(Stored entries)
━━━━━━━━

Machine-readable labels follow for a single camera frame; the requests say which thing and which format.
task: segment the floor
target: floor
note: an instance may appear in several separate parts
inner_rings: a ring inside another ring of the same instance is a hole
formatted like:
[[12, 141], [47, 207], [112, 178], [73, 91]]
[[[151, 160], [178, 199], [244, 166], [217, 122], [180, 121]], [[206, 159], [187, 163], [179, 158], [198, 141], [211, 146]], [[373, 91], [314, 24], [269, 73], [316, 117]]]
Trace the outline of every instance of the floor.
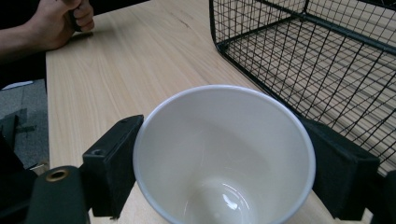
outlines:
[[49, 130], [44, 79], [0, 91], [0, 119], [17, 115], [14, 150], [25, 168], [48, 161]]

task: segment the person
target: person
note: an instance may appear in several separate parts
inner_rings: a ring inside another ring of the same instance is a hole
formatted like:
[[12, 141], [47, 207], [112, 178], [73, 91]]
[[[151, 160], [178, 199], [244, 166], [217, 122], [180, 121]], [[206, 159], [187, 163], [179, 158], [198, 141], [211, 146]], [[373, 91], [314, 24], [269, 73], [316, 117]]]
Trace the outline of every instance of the person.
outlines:
[[45, 52], [64, 46], [75, 32], [69, 11], [82, 32], [93, 29], [89, 0], [1, 1], [0, 89], [45, 78]]
[[[82, 32], [93, 29], [89, 0], [1, 1], [0, 90], [15, 82], [45, 78], [45, 52], [67, 43], [75, 32], [72, 20]], [[25, 218], [36, 179], [12, 147], [0, 130], [0, 223]]]

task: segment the metal ring
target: metal ring
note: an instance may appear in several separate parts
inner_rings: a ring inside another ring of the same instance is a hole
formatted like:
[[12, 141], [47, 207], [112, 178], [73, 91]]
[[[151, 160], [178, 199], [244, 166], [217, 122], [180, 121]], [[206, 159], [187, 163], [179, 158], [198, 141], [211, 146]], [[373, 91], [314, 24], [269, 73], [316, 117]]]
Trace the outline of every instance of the metal ring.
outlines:
[[69, 171], [66, 169], [60, 169], [53, 171], [49, 175], [47, 175], [46, 180], [48, 182], [56, 182], [58, 180], [65, 179], [69, 175]]

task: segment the cup rim
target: cup rim
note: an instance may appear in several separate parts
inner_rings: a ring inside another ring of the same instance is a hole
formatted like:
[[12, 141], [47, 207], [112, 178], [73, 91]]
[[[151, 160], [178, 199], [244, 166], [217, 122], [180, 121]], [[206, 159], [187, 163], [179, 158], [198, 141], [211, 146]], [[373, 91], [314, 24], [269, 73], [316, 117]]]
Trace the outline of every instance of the cup rim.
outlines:
[[160, 103], [157, 107], [154, 108], [154, 110], [148, 115], [146, 120], [143, 122], [142, 126], [140, 127], [140, 130], [137, 134], [136, 140], [134, 142], [134, 155], [133, 155], [133, 165], [134, 165], [134, 175], [136, 179], [136, 183], [139, 186], [143, 196], [146, 198], [150, 206], [165, 220], [167, 220], [170, 223], [175, 223], [175, 224], [182, 224], [183, 222], [176, 219], [175, 217], [171, 216], [165, 210], [157, 203], [157, 201], [151, 196], [149, 193], [145, 183], [141, 179], [141, 172], [139, 169], [138, 164], [138, 157], [139, 157], [139, 150], [136, 150], [136, 148], [141, 144], [142, 141], [142, 136], [145, 133], [150, 121], [152, 120], [153, 117], [155, 117], [165, 106], [169, 105], [173, 101], [175, 101], [177, 98], [199, 92], [199, 91], [208, 91], [208, 90], [232, 90], [232, 91], [241, 91], [243, 93], [249, 93], [252, 94], [256, 97], [260, 97], [263, 100], [266, 100], [268, 103], [272, 104], [273, 106], [277, 107], [280, 111], [286, 114], [294, 125], [297, 127], [297, 129], [300, 131], [304, 143], [306, 144], [306, 150], [307, 150], [307, 155], [308, 155], [308, 174], [307, 174], [307, 180], [304, 185], [303, 191], [300, 194], [300, 197], [292, 207], [289, 209], [287, 213], [285, 213], [282, 217], [279, 219], [274, 220], [271, 223], [284, 223], [287, 221], [291, 216], [293, 216], [298, 209], [304, 204], [306, 201], [312, 187], [314, 184], [315, 180], [315, 174], [316, 174], [316, 157], [315, 157], [315, 151], [312, 146], [311, 139], [308, 135], [308, 132], [306, 131], [304, 125], [297, 119], [297, 117], [284, 105], [282, 105], [279, 101], [276, 99], [272, 98], [269, 95], [264, 94], [263, 92], [259, 91], [254, 91], [252, 89], [246, 88], [246, 87], [241, 87], [241, 86], [232, 86], [232, 85], [205, 85], [205, 86], [199, 86], [199, 87], [194, 87], [191, 89], [187, 89], [184, 91], [181, 91], [166, 100], [164, 100], [162, 103]]

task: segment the metal grid
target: metal grid
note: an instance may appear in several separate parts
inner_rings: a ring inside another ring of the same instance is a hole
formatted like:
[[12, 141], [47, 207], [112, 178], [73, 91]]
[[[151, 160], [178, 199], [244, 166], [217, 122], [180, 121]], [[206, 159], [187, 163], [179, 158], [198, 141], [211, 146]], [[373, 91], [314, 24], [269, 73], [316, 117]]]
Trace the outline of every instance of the metal grid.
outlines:
[[[215, 0], [214, 41], [264, 91], [376, 155], [381, 173], [395, 170], [396, 14], [382, 8], [382, 20], [388, 21], [379, 33], [367, 28], [379, 24], [373, 21], [377, 6], [321, 1], [341, 11], [330, 16], [330, 10], [318, 10], [318, 1], [312, 2]], [[358, 12], [361, 5], [370, 15], [364, 21], [359, 13], [363, 29], [350, 22], [355, 14], [346, 20], [346, 11]]]

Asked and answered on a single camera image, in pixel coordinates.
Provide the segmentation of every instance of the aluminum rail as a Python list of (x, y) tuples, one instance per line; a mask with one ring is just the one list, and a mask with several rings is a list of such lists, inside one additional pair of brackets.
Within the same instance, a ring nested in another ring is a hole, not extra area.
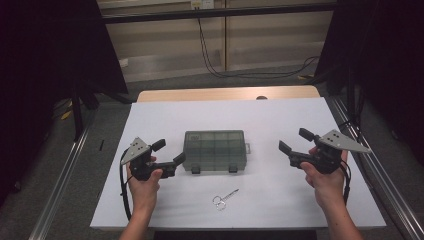
[[(349, 118), (347, 115), (346, 106), (343, 104), (343, 102), (339, 98), (331, 99), (331, 101), (334, 104), (334, 107), (338, 111), (342, 120), (344, 122), (347, 122)], [(365, 137), (362, 134), (359, 134), (357, 129), (355, 129), (352, 125), (347, 125), (347, 127), (349, 133), (354, 139), (359, 139), (360, 143), (371, 149)], [(413, 212), (409, 204), (405, 201), (402, 194), (399, 192), (399, 190), (394, 185), (393, 181), (390, 179), (386, 170), (384, 170), (383, 165), (378, 160), (374, 151), (372, 151), (371, 149), (370, 154), (362, 155), (366, 159), (366, 163), (371, 168), (374, 176), (383, 188), (387, 198), (393, 205), (394, 209), (396, 210), (399, 218), (403, 222), (411, 238), (414, 240), (424, 239), (423, 227), (420, 225), (420, 222), (418, 221), (417, 217), (415, 216), (415, 213)]]
[(53, 191), (47, 201), (47, 204), (44, 206), (44, 209), (40, 217), (38, 218), (34, 229), (32, 230), (32, 233), (29, 237), (30, 240), (46, 239), (47, 233), (59, 208), (63, 194), (65, 193), (66, 186), (68, 185), (69, 179), (72, 175), (72, 171), (77, 163), (85, 140), (87, 139), (88, 130), (93, 125), (96, 113), (97, 110), (92, 110), (88, 113), (86, 120), (87, 125), (84, 131), (82, 132), (79, 140), (72, 145), (72, 149), (68, 155), (65, 166), (63, 167), (62, 172), (60, 173), (60, 176), (56, 182), (56, 185), (53, 188)]
[(317, 4), (293, 4), (280, 5), (272, 7), (248, 7), (248, 8), (222, 8), (222, 9), (204, 9), (175, 11), (148, 14), (122, 14), (122, 15), (104, 15), (101, 19), (77, 19), (70, 21), (83, 21), (85, 23), (103, 22), (105, 24), (131, 23), (131, 22), (149, 22), (178, 19), (198, 19), (214, 17), (233, 17), (233, 16), (251, 16), (282, 13), (301, 13), (301, 12), (323, 12), (334, 11), (338, 9), (361, 8), (365, 3), (317, 3)]

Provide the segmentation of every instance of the plastic storage box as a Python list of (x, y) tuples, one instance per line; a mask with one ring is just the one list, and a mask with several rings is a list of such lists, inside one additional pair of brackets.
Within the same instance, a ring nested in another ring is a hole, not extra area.
[(229, 171), (246, 167), (246, 145), (241, 130), (187, 131), (184, 139), (186, 171)]

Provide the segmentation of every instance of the wall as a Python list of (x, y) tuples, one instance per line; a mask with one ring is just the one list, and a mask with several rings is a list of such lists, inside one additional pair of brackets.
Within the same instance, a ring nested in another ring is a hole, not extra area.
[[(216, 0), (215, 8), (318, 2), (323, 1)], [(98, 3), (103, 15), (191, 9), (190, 1), (183, 0)], [(332, 12), (275, 14), (202, 19), (201, 24), (211, 63), (222, 71), (302, 64), (320, 55), (331, 16)], [(207, 72), (197, 20), (111, 24), (107, 28), (117, 57), (129, 60), (123, 68), (127, 82)]]

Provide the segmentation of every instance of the scissors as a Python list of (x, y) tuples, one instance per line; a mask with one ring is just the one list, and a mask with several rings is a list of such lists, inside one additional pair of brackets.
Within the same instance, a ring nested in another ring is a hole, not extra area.
[(222, 211), (227, 207), (227, 204), (225, 203), (226, 200), (228, 200), (230, 197), (232, 197), (234, 194), (238, 192), (238, 189), (234, 190), (230, 194), (228, 194), (225, 197), (216, 196), (212, 199), (212, 203), (216, 206), (216, 209), (218, 211)]

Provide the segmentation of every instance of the white table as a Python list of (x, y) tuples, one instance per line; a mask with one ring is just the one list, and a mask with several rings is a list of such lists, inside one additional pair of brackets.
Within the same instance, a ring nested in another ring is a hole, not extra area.
[[(288, 157), (278, 150), (278, 141), (283, 140), (293, 150), (307, 152), (313, 143), (298, 135), (301, 127), (319, 135), (337, 129), (323, 98), (135, 103), (90, 226), (118, 230), (127, 225), (118, 167), (135, 137), (148, 144), (165, 138), (167, 146), (154, 154), (158, 162), (165, 162), (182, 152), (185, 131), (243, 130), (251, 146), (245, 171), (192, 175), (180, 166), (175, 177), (160, 181), (149, 226), (166, 230), (326, 227), (305, 173), (290, 167)], [(348, 163), (352, 170), (348, 209), (353, 221), (359, 228), (385, 226), (355, 162)], [(240, 190), (227, 201), (227, 208), (217, 211), (213, 197), (235, 189)]]

━━━━━━━━

* _EXERCISE DESCRIPTION_: Check every line of the data, and copy the ones that contain "such".

* _TASK RESULT_:
Provide the segmentation of every instance of the aluminum rail as a Python list of (x, y) tuples, one instance per line; a mask with one ring is just the one list, and a mask with several rings is a list of such lists, inside one additional pair of brackets.
Provide the segmentation of every instance of the plastic storage box as a Python list of (x, y) tuples, one instance per line; a mask with one ring is just the one list, and a mask with several rings is a list of such lists, inside one additional pair of brackets.
Provide the segmentation of every instance of the wall as a Python list of (x, y) tuples, one instance per line; a mask with one ring is just the one list, and a mask with several rings is a list of such lists, inside one additional pair of brackets.
Provide the segmentation of every instance of the scissors as a Python list of (x, y) tuples, one instance per line; a mask with one ring is just the one list, and a mask with several rings is a list of such lists, inside one additional pair of brackets.
Provide the segmentation of every instance of the white table as a Python list of (x, y) tuples, one instance per line; a mask with one ring is just the one list, and a mask with several rings is a list of such lists, inside one additional pair of brackets.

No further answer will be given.